Refiner Voice@RefinerVoice
1/ THREAD 🧵: How Nigeria Missed Its Empire Moment in Africa
Nigeria had all the cards—economic strength, military power, political goodwill across the continent. It intervened during apartheid in South Africa, led ECOMOG in West Africa, and almost completed Ajaokuta Steel. It could’ve led a New African Order. But it didn’t.
Let’s unpack this.
2/
In the 70s and 80s, Nigeria was flush with petrodollars.
It took strong anti-apartheid positions, funding the ANC, backing liberation across Southern Africa. It gained moral capital that few African nations could rival.
That was soft power. But power unused decays.
3/
Then came ECOMOG.
In the 90s, while Western powers watched, Nigeria deployed troops to restore order in war-torn Liberia and Sierra Leone. Thousands of Nigerian soldiers fought and died stabilizing the region.

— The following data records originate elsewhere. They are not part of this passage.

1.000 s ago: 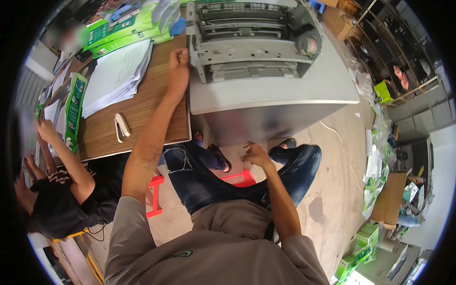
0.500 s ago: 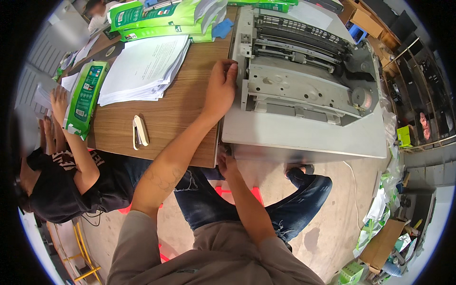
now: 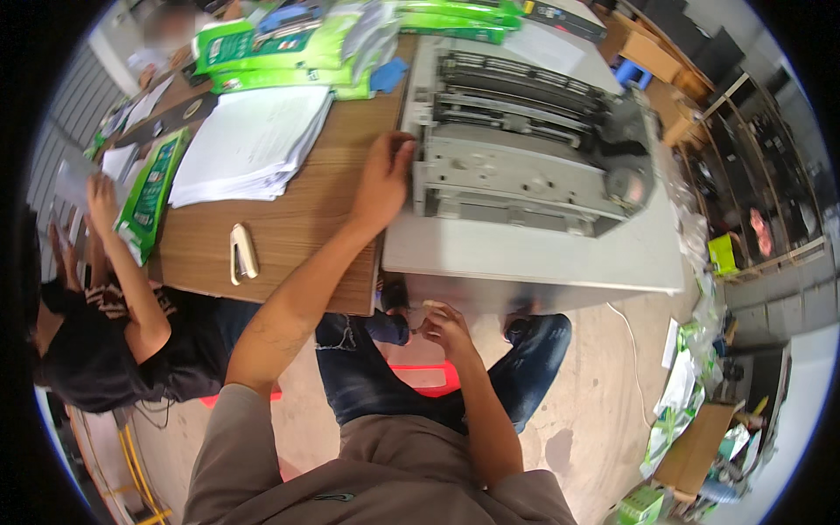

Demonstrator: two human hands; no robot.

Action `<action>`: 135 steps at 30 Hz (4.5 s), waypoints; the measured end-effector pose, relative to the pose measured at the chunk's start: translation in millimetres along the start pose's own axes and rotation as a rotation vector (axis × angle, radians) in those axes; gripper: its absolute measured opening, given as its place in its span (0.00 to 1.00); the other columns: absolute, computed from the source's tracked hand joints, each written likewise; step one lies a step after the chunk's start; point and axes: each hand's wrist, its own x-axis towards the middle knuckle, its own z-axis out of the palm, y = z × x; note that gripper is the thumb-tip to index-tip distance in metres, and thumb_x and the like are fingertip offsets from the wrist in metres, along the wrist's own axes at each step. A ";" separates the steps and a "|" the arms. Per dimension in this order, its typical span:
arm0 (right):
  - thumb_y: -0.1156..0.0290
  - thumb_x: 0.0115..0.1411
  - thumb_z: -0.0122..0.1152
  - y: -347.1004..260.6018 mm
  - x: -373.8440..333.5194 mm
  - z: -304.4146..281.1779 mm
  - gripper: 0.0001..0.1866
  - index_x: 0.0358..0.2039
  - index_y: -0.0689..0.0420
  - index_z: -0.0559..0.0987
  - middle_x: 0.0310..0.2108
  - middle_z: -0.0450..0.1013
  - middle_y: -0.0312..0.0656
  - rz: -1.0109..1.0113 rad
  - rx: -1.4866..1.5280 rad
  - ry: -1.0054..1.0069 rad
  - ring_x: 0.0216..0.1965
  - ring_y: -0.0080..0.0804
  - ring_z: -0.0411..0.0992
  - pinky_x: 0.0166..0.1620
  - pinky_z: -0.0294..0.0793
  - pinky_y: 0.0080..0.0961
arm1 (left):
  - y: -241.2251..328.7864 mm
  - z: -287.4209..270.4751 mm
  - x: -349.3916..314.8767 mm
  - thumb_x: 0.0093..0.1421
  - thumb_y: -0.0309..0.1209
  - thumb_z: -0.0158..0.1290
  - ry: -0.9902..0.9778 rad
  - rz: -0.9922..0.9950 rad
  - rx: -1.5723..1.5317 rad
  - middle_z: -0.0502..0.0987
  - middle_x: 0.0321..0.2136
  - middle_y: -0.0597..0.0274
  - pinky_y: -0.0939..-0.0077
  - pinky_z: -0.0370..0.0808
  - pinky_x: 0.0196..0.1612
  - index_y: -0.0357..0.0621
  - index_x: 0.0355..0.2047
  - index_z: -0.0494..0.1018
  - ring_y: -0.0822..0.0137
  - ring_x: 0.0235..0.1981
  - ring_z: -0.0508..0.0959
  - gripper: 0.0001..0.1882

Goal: The person removes screws from a white computer case using a screwdriver, lifts the case, and removes more screws from a metal internal printer component.

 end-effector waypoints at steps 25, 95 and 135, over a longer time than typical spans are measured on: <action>0.79 0.61 0.53 -452.4 -107.1 -141.0 0.24 0.59 0.58 0.69 0.44 0.74 0.43 -0.779 -0.805 0.509 0.40 0.30 0.76 0.42 0.78 0.25 | 53.9 -37.0 -182.9 0.73 0.31 0.39 -0.044 0.218 0.086 0.71 0.40 0.57 0.77 0.68 0.34 0.40 0.52 0.60 0.71 0.32 0.70 0.12; 0.66 0.65 0.57 -454.1 1.8 -160.3 0.28 0.62 0.65 0.65 0.56 0.69 0.62 -1.219 -0.847 0.465 0.49 0.57 0.72 0.55 0.71 0.46 | 52.3 40.4 127.5 0.70 0.63 0.35 -0.260 -0.410 -0.684 0.76 0.47 0.49 0.65 0.75 0.53 0.37 0.56 0.68 0.61 0.47 0.78 0.38; 0.65 0.67 0.56 -522.9 -48.3 -156.5 0.18 0.54 0.59 0.69 0.38 0.71 0.41 -1.148 0.118 0.387 0.35 0.32 0.72 0.38 0.72 0.28 | 219.2 54.6 -92.1 0.57 0.41 0.48 -0.320 0.100 0.309 0.65 0.47 0.47 0.64 0.67 0.52 0.32 0.57 0.62 0.56 0.46 0.69 0.32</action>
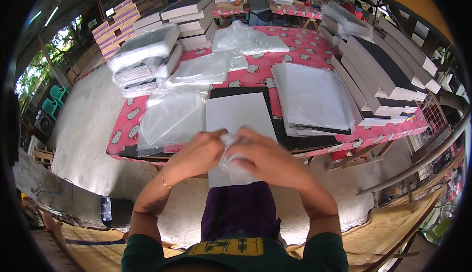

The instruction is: The person places black rectangular objects into plastic bags and stacks the bagged items on a table.

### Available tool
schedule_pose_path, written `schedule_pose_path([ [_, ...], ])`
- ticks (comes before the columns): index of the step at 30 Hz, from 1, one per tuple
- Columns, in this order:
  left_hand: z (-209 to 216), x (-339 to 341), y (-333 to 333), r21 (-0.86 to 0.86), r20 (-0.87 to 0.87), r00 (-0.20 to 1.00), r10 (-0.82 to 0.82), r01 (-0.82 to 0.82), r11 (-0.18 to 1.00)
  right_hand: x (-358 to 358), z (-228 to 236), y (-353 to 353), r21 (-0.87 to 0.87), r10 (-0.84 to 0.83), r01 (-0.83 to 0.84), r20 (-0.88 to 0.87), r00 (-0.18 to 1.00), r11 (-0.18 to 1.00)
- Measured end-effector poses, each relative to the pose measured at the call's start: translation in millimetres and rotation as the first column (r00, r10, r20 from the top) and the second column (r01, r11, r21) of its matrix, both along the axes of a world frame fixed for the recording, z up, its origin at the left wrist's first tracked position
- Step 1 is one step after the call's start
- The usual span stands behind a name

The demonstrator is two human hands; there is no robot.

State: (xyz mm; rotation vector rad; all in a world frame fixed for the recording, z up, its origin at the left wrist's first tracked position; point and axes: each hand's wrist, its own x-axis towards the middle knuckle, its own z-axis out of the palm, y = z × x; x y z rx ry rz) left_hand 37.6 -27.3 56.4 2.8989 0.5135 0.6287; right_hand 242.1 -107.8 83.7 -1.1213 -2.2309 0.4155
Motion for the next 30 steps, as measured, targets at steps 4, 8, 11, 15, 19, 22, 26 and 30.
schedule_pose_path([
  [4,20.8,5.1,-2.2,-0.02,0.235,0.942,0.238,-0.24,0.971,46.0,-26.3,7.4,0.172,-0.58,0.555,0.296,0.759,0.814],
  [8,7.4,-11.7,12.3,-0.431,0.361,0.81,0.462,-0.294,0.853,56.0,-35.6,-5.4,0.169,-0.546,0.522,0.347,0.763,0.836],
  [11,-1.3,-35.4,30.8,-0.782,0.403,0.631,0.663,-0.138,0.607,72.0,-23.2,-18.2,0.022,-0.44,0.447,0.221,0.87,0.894],
  [15,-5.5,-65.8,18.3,-0.161,0.164,0.858,0.487,-0.464,0.871,91.3,-3.2,-23.8,0.086,-0.43,0.421,0.171,0.887,0.903],
  [19,13.7,-74.1,-3.6,-0.534,0.43,0.891,0.147,0.119,0.837,114.1,-13.0,-6.7,0.04,-0.526,0.535,0.257,0.811,0.844],
  [22,33.1,-75.7,-35.1,-0.741,0.644,0.718,0.263,0.499,0.45,112.0,-50.6,10.3,-0.299,-0.096,-0.051,-0.458,0.884,0.953],
  [26,41.7,-55.4,-31.3,-0.691,0.196,0.979,-0.049,0.173,0.702,114.8,-64.6,1.5,-0.315,0.095,-0.416,-0.69,0.718,0.853],
  [30,48.5,-54.7,-41.7,-0.698,0.664,0.719,0.203,0.499,0.513,110.4,-61.0,-3.3,-0.463,0.261,-0.479,-0.458,0.85,0.746],
])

This was hard power. Proof Nigeria could be Africa’s sheriff.
4/
So what did Nigeria do with all this capital—moral and military?
Nothing strategic.
Instead of using peacekeeping as a launchpad for economic and geopolitical dominance, Nigeria retreated, crumbling under its own contradictions—tribalism, bad leadership, internal sabotage.
5/
Let’s imagine an alternate Nigeria—one that learned from its victories.
Picture a Nigeria that used its post-ECOMOG goodwill to negotiate pan-West African infrastructure projects: railroads, energy pipelines, broadband corridors.
A West African Silk Road—but Nigerian.
6/
Ajaokuta Steel Plant was meant to power this dream.
One of the most ambitious steel complexes in Africa—meant to supply rails, industrial parts, machines, and export-grade materials.
Instead? It was sabotaged. Incomplete for 40+ years. A metaphor for Nigeria itself.
7/
If Nigeria had finished Ajaokuta in the 80s:
It could’ve mass-produced rails
Built a Lagos–Dakar rail line
Connected Inland Africa to Ports
Enabled free flow of goods, people, and influence
Instead of China building Africa’s rails, Nigeria would’ve.
8/
Imagine that leverage.
Nigerian-built rails, powered by Nigerian steel, laying the economic foundation for a West Africa where:
Dangote Cement floods markets
Nigerian fintechs process ECOWAS payments
Nollywood dominates media
Nigerian ports become trade hubs
Real hegemony.
9/
But instead of this trajectory, Nigeria imploded.
Remember the 1992 ECOMOG air crash? Several Middle Belt senior military officers died. A mysterious accident. Conspiracy theorists blamed it on internal power plays—possibly to weaken potential coup plotters.
Sabotage from within.
10/
IBB, Abacha, Obasanjo, all came with promise, but tribal loyalties, corruption, and visionless politics meant that Nigeria turned its post-war victories into internal witch hunts.
It wasn't Rome building an empire, it was Rome burning itself from inside out.
11/
Meanwhile, China built the Belt & Road.
It used economic diplomacy to win ports, mines, railways across Africa.
Nigeria could’ve done same—in its neighborhood.
Instead, petty nationalism and mistrust meant even ECOWAS integration is a joke. We don’t even share power grids.
12/
Nigeria today has the population of Russia, more arable land than most countries in Africa, and a diaspora of world-class professionals.
Yet it’s stuck in a loop of tribalism, insecurity, and election frauds. Power without purpose.
13/
Until Nigeria fixes its house—kills tribal politics, reforms leadership, builds infrastructure—it will continue to miss empire-scale opportunities.
Africa waits for leadership. Nigeria could’ve been that leader. But you can’t lead a continent if your house is on fire.
14/
Final thought:
Power is not given. Influence is not permanent.
Nigeria earned it in the 80s & 90s, then threw it away. Now it has to rebuild—with intention, with vision, with unity, but sincerely I doubt this.
The future is still open—but time is running out.